● Directions: Print the data exactly as it is given, please.
*** Opening of Source material ***
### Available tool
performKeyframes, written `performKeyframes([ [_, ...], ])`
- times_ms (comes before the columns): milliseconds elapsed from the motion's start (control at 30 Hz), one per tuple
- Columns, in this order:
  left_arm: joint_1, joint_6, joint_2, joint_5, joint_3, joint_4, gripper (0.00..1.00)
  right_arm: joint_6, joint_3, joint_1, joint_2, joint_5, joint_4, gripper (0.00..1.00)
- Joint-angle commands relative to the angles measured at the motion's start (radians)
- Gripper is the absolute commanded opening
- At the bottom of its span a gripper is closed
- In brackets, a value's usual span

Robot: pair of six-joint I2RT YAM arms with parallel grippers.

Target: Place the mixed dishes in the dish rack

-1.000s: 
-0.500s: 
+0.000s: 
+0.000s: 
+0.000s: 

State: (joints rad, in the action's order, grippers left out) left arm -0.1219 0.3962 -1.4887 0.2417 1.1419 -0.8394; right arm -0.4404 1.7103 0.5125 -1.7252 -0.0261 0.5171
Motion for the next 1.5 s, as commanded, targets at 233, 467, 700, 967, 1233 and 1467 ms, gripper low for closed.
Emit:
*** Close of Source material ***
● Finished exercise:
### Available tool
performKeyframes, written `performKeyframes([ [_, ...], ])`
- times_ms (comes before the columns): milliseconds elapsed from the motion's start (control at 30 Hz), one per tuple
- Columns, in this order:
  left_arm: joint_1, joint_6, joint_2, joint_5, joint_3, joint_4, gripper (0.00..1.00)
  right_arm: joint_6, joint_3, joint_1, joint_2, joint_5, joint_4, gripper (0.00..1.00)
- Joint-angle commands relative to the angles measured at the motion's start (radians)
- Gripper is the absolute commanded opening
- At the bottom of its span a gripper is closed
- In brackets, a value's usual span

Robot: pair of six-joint I2RT YAM arms with parallel grippers.

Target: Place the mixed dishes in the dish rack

-1.000s: 
-0.500s: 
+0.000s: 
+0.000s: 
+0.000s: 

State: (joints rad, in the action's order, grippers left out) left arm -0.1219 0.3962 -1.4887 0.2417 1.1419 -0.8394; right arm -0.4404 1.7103 0.5125 -1.7252 -0.0261 0.5171
Motion for the next 1.5 s, as commanded, targets at 233, 467, 700, 967, 1233 and 1467 ms, gripper low for closed.
Emit:

No further output is required.